=== EXERCISE DIRECTIONS ===
Transcribe every entry that follows, word for word, and omit the images.

BEGIN

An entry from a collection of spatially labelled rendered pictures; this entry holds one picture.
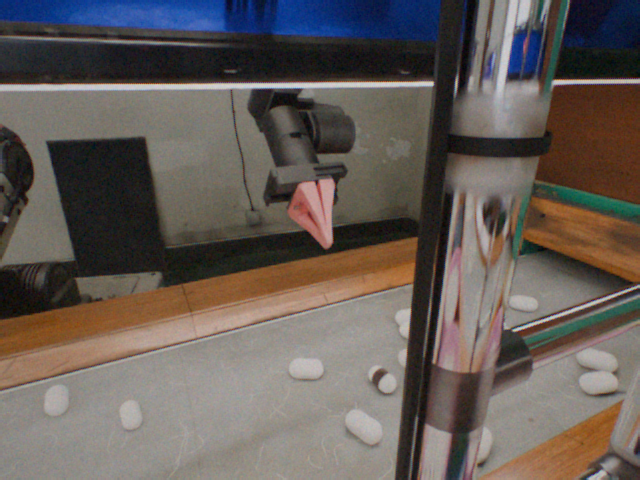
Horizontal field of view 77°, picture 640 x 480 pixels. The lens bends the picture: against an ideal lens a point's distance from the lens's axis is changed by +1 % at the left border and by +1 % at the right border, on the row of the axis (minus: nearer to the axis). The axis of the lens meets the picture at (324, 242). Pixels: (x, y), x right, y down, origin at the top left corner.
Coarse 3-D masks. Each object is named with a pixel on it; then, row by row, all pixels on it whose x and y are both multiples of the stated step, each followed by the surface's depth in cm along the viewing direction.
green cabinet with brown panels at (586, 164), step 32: (576, 96) 62; (608, 96) 58; (576, 128) 63; (608, 128) 59; (544, 160) 69; (576, 160) 64; (608, 160) 60; (544, 192) 68; (576, 192) 63; (608, 192) 60
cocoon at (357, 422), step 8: (352, 416) 36; (360, 416) 36; (368, 416) 36; (352, 424) 36; (360, 424) 36; (368, 424) 35; (376, 424) 35; (352, 432) 36; (360, 432) 35; (368, 432) 35; (376, 432) 35; (368, 440) 35; (376, 440) 35
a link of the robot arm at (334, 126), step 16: (272, 96) 54; (288, 96) 54; (320, 112) 58; (336, 112) 59; (320, 128) 55; (336, 128) 56; (352, 128) 57; (320, 144) 56; (336, 144) 57; (352, 144) 58
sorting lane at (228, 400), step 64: (320, 320) 54; (384, 320) 54; (512, 320) 54; (64, 384) 43; (128, 384) 43; (192, 384) 43; (256, 384) 43; (320, 384) 43; (576, 384) 43; (0, 448) 35; (64, 448) 35; (128, 448) 35; (192, 448) 35; (256, 448) 35; (320, 448) 35; (384, 448) 35; (512, 448) 35
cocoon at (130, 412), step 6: (126, 402) 38; (132, 402) 38; (126, 408) 37; (132, 408) 37; (138, 408) 38; (120, 414) 38; (126, 414) 37; (132, 414) 37; (138, 414) 37; (126, 420) 36; (132, 420) 36; (138, 420) 37; (126, 426) 36; (132, 426) 36; (138, 426) 37
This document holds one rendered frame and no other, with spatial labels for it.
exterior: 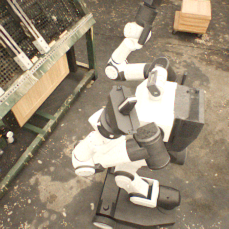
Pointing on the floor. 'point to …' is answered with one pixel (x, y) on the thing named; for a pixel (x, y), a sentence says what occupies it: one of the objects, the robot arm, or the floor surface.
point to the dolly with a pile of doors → (192, 17)
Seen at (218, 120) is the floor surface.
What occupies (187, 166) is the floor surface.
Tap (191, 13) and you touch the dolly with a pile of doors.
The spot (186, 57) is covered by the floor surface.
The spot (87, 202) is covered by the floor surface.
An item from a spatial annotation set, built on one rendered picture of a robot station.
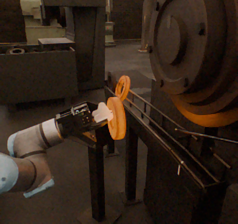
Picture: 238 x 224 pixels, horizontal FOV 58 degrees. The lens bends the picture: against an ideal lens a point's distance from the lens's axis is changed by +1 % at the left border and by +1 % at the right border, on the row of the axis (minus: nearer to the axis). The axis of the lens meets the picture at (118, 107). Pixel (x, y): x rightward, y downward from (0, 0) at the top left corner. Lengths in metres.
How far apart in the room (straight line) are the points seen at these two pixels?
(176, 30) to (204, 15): 0.09
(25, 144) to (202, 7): 0.62
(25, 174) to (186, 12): 0.57
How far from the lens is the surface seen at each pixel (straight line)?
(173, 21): 0.57
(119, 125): 0.72
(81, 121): 0.74
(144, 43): 7.64
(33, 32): 9.63
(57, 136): 0.74
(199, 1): 0.50
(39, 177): 0.70
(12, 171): 0.61
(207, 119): 0.62
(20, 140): 0.77
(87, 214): 1.54
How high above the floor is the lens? 1.18
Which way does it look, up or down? 24 degrees down
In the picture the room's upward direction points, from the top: straight up

END

=== RESPONSE AREA ===
An entry from a collection of spatially labelled rendered pictures; this entry holds one picture.
Horizontal field of view 77°, picture 640 x 480 pixels. The lens bends the picture: against an ideal lens a point's distance from the lens's axis is changed by +1 % at the left border and by +1 % at the right border, on the row of the axis (minus: nearer to the axis). The axis of the lens meets the picture at (324, 242). Pixels: (x, y), x right, y down, origin at the top left corner.
Coarse 3-D masks. Each object is named with a pixel on it; then, row by row, all pixels on it whose x and y are both multiples of the stated step, each followed by the surface's depth in cm along the viewing direction.
green cabinet with brown panels at (586, 164), step 32: (576, 96) 62; (608, 96) 58; (576, 128) 63; (608, 128) 59; (544, 160) 69; (576, 160) 64; (608, 160) 60; (544, 192) 68; (576, 192) 63; (608, 192) 60
cocoon at (357, 422), step 8: (352, 416) 36; (360, 416) 36; (368, 416) 36; (352, 424) 36; (360, 424) 36; (368, 424) 35; (376, 424) 35; (352, 432) 36; (360, 432) 35; (368, 432) 35; (376, 432) 35; (368, 440) 35; (376, 440) 35
a link of the robot arm at (334, 126), step 16: (272, 96) 54; (288, 96) 54; (320, 112) 58; (336, 112) 59; (320, 128) 55; (336, 128) 56; (352, 128) 57; (320, 144) 56; (336, 144) 57; (352, 144) 58
sorting lane at (228, 400), step 64: (320, 320) 54; (384, 320) 54; (512, 320) 54; (64, 384) 43; (128, 384) 43; (192, 384) 43; (256, 384) 43; (320, 384) 43; (576, 384) 43; (0, 448) 35; (64, 448) 35; (128, 448) 35; (192, 448) 35; (256, 448) 35; (320, 448) 35; (384, 448) 35; (512, 448) 35
cocoon at (130, 412), step 6: (126, 402) 38; (132, 402) 38; (126, 408) 37; (132, 408) 37; (138, 408) 38; (120, 414) 38; (126, 414) 37; (132, 414) 37; (138, 414) 37; (126, 420) 36; (132, 420) 36; (138, 420) 37; (126, 426) 36; (132, 426) 36; (138, 426) 37
This document holds one rendered frame and no other, with spatial labels for it.
exterior: 
Pointing on the floor. 'point to …' is answered with one pixel (x, y) on the thing named; for a pixel (x, y), a sentence says what occupies it: one of the objects, the robot arm, or the floor surface.
point to the dolly with a pile of doors → (192, 17)
Seen at (218, 120) is the floor surface.
What occupies (187, 166) is the floor surface.
Tap (191, 13) and you touch the dolly with a pile of doors.
The spot (186, 57) is covered by the floor surface.
The spot (87, 202) is covered by the floor surface.
An item from a spatial annotation set, built on one rendered picture of a robot station.
Picture: 238 x 224 pixels, horizontal FOV 58 degrees. The lens bends the picture: against an ideal lens a point's distance from the lens's axis is changed by +1 % at the left border and by +1 % at the right border, on the row of the axis (minus: nearer to the axis). The axis of the lens meets the picture at (118, 107). Pixel (x, y): x rightward, y downward from (0, 0) at the top left corner. Lengths in metres.
How far apart in the room (straight line) are the points seen at these two pixels?
(176, 30) to (204, 15): 0.09
(25, 144) to (202, 7): 0.62
(25, 174) to (186, 12): 0.57
How far from the lens is the surface seen at each pixel (straight line)?
(173, 21): 0.57
(119, 125): 0.72
(81, 121): 0.74
(144, 43): 7.64
(33, 32): 9.63
(57, 136): 0.74
(199, 1): 0.50
(39, 177): 0.70
(12, 171): 0.61
(207, 119): 0.62
(20, 140): 0.77
(87, 214): 1.54
How high above the floor is the lens? 1.18
Which way does it look, up or down? 24 degrees down
In the picture the room's upward direction points, from the top: straight up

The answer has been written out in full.